* YOUR OBJECTIVE
Using the records below, copy every line that holds the string "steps".
________________
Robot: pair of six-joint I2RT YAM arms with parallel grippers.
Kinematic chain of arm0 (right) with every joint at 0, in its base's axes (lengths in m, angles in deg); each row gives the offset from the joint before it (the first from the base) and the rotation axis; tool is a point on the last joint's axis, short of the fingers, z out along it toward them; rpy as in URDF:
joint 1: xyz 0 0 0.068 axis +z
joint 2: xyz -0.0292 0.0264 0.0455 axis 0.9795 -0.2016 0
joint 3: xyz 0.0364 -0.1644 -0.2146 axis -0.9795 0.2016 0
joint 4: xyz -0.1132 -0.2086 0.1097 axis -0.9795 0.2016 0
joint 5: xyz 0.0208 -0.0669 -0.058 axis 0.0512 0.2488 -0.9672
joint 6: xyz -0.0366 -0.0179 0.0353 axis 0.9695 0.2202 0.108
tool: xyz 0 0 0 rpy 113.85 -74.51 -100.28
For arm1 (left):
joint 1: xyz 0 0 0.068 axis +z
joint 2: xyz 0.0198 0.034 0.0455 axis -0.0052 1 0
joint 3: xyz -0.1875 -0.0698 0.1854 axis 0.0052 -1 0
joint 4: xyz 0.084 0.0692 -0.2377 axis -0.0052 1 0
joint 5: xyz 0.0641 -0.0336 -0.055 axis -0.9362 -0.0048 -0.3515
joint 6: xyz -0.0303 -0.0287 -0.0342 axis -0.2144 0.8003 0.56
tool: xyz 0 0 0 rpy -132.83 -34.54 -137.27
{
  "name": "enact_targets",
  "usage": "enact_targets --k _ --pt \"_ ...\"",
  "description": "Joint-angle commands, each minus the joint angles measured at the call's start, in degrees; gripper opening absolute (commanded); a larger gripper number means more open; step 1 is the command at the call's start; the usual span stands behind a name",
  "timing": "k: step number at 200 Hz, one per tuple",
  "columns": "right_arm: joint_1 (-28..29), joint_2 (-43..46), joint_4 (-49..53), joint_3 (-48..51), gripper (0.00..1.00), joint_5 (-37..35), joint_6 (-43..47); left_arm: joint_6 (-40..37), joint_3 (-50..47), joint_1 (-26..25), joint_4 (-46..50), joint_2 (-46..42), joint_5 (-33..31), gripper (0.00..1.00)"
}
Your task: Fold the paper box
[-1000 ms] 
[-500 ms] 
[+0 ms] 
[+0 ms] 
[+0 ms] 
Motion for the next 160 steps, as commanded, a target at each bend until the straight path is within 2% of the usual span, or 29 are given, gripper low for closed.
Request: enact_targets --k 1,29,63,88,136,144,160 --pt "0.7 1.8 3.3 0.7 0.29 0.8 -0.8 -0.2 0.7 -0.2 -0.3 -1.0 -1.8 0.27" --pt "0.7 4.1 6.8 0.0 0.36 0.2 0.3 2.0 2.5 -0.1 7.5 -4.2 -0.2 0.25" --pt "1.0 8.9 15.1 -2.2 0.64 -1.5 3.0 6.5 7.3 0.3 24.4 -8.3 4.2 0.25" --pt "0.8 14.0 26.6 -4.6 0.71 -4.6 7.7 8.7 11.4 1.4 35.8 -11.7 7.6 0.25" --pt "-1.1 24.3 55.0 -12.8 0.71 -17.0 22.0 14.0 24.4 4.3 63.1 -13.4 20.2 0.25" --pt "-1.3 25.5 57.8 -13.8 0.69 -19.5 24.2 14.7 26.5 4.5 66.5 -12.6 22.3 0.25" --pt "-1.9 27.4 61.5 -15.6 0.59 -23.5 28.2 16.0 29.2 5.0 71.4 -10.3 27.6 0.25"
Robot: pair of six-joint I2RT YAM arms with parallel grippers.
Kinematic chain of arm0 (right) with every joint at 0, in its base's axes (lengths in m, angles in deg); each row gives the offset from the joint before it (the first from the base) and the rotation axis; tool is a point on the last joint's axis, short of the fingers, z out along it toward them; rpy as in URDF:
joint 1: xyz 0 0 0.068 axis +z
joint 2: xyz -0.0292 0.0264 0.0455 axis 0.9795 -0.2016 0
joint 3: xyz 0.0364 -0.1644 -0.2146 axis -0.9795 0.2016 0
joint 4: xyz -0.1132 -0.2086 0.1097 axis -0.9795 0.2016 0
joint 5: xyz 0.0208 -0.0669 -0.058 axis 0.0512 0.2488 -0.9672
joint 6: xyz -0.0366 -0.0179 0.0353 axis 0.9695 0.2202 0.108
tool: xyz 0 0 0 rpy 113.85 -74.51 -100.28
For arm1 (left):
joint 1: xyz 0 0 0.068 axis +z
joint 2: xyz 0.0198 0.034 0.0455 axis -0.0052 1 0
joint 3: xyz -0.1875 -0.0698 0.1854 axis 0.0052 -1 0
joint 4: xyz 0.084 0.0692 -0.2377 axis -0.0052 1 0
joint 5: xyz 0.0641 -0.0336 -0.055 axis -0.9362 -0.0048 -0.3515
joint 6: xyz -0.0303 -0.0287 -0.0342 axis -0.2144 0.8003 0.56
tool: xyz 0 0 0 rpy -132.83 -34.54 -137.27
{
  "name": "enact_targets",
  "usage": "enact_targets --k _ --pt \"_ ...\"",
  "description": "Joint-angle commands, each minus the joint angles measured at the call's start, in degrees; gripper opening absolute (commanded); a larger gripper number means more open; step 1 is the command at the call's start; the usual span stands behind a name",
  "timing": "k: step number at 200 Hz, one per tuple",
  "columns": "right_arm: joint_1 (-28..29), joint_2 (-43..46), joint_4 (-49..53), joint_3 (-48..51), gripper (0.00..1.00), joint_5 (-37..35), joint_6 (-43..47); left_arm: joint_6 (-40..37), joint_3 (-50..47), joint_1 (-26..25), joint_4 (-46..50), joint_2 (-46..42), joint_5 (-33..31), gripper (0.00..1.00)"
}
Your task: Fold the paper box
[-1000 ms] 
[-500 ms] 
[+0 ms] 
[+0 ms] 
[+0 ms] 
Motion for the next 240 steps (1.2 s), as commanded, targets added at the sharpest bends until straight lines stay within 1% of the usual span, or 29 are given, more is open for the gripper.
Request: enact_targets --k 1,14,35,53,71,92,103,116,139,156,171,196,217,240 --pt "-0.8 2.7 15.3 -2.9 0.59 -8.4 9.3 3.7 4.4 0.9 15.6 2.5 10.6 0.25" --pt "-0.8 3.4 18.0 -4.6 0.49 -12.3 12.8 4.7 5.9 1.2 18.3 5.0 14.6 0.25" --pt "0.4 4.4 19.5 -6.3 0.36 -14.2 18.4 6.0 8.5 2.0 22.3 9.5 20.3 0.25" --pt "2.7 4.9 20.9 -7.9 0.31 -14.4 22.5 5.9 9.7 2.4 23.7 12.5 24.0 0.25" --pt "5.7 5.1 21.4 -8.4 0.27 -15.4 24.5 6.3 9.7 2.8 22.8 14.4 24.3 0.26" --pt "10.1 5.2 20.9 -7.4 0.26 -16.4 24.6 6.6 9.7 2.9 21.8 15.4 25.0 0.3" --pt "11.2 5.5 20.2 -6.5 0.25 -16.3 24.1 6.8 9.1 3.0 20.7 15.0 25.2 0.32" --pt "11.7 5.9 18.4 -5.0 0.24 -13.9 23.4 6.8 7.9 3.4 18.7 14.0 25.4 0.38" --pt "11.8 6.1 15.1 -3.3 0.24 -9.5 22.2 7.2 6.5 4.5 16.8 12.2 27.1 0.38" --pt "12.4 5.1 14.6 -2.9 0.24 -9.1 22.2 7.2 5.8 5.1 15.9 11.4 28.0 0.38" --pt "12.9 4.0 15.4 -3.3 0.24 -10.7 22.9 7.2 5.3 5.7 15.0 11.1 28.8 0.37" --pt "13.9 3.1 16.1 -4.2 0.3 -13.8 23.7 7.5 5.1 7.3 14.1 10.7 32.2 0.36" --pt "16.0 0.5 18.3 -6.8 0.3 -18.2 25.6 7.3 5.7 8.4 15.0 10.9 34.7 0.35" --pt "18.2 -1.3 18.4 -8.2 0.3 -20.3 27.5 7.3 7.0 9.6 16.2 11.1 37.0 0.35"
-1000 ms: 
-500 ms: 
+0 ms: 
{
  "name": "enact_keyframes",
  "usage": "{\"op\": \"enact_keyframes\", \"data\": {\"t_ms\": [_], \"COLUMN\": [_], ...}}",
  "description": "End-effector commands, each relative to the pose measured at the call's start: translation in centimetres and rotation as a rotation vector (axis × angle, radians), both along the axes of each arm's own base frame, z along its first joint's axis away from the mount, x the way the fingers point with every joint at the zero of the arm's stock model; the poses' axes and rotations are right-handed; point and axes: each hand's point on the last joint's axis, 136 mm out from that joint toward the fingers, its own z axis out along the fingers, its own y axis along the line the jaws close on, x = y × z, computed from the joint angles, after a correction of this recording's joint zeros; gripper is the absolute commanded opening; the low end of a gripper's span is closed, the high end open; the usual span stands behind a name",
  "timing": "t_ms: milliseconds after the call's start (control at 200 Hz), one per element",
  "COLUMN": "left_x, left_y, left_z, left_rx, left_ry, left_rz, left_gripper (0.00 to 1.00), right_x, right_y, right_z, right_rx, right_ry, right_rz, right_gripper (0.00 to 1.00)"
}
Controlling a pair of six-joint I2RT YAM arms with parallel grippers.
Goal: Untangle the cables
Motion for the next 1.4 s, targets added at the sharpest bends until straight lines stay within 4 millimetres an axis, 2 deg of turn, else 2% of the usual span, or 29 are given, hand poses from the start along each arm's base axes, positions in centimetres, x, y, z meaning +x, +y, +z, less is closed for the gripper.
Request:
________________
* OUTPUT OF THE TASK
Motion for the next 160 steps, as commanded, a target at each bend until the straight path is within 2% of the usual span, or 29 are given, gripper low for closed.
Motion for the next 240 steps (1.2 s), as commanded, targets added at the sharpest bends until straight lines stay within 1% of the usual span, or 29 are given, more is open for the gripper.

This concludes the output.